In code, this usually means changing the attention layer so it can accept an optional past_key_values input and return an updated cache alongside the attention output. The cache is typically organized per layer, because each decoder block has its own projections and its own attention history. What does a language model need to generate the next token efficiently? It needs the current query, the stored keys and values from earlier tokens, and a clean way to append the new key and value tensors at every step. Once that pattern is in place, the model no longer recomputes attention over the entire prefix each time it takes a new step.
That small interface change has a big effect on performance. Without a KV cache, every new token forces us to revisit all prior tokens in every decoder layer, which makes generation slower as the sequence grows. With caching, the model pays the full cost once for the prompt, then only handles the newest token at each step. This is why KV cache support is so important in real inference code: it turns generation from a repeated full reread into a steady, incremental walk forward. The output stays the same, but the path to get there becomes much lighter.

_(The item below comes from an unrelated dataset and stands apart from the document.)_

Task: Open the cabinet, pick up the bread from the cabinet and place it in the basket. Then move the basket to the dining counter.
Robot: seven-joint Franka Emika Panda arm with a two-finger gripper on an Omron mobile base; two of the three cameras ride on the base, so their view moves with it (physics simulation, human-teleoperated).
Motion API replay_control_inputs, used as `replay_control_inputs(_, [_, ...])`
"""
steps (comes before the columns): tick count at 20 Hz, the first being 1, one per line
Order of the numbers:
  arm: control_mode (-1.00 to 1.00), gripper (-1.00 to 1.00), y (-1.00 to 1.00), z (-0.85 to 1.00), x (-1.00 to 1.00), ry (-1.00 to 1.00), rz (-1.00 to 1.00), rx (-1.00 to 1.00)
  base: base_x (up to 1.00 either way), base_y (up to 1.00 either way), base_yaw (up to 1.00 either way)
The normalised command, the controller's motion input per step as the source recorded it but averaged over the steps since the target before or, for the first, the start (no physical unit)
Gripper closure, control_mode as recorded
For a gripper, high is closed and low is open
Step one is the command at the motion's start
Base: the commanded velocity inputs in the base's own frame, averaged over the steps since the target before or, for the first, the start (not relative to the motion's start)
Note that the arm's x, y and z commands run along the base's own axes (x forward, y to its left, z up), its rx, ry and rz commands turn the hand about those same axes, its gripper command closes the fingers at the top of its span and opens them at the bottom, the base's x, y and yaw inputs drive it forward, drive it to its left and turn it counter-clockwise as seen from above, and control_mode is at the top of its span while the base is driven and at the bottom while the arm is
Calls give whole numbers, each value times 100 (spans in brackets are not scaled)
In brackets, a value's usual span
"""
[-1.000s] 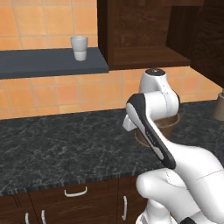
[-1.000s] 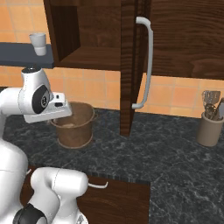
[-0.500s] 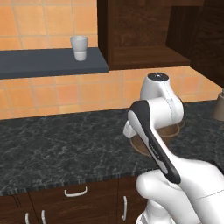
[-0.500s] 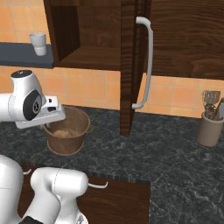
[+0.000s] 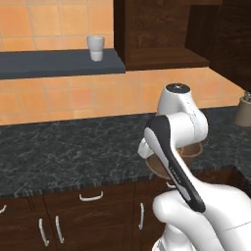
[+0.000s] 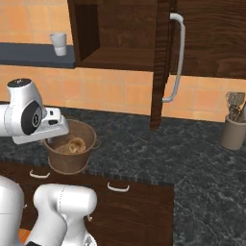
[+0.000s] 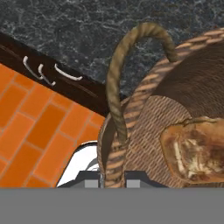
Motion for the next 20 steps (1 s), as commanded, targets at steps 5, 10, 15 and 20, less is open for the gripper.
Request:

There are a few details that matter when we wire this up carefully. First, the cache only belongs in inference, not training, because training usually processes complete sequences in parallel and benefits from full attention over the entire context. Second, the cached tensors must stay on the same device and use the same dtype as the model, or memory traffic can erase the speed gains we were hoping for. Third, the attention mask or position logic has to grow with the sequence length so the new token still respects causal masking. If the cache and mask disagree, the model can attend to the wrong positions and produce unstable results.
Support for KV cache also changes how we think about the generation loop itself. Instead of feeding the whole prompt back into every decoder block, we feed the prompt once, save the cache, and then keep passing only the latest token. The cache grows one step at a time, like a ledger that records exactly what the model has already seen. That makes decoding much faster, but it also means memory usage rises with long contexts, so we have to balance speed against storage. In practice, this is the tradeoff that makes KV cache support both powerful and worth handling with care.
Once the cache is in place, the rest of the model feels almost unchanged, which is part of its elegance. The attention math still compares queries, keys, and values; the decoder blocks still stack in the same order; causal masking still protects the timeline. The only difference is that we stop wasting effort on tokens the model already understands. That is the quiet advantage of KV cache support: it keeps the language model faithful to the same generation story we built earlier, while making each new step faster, leaner, and far more practical.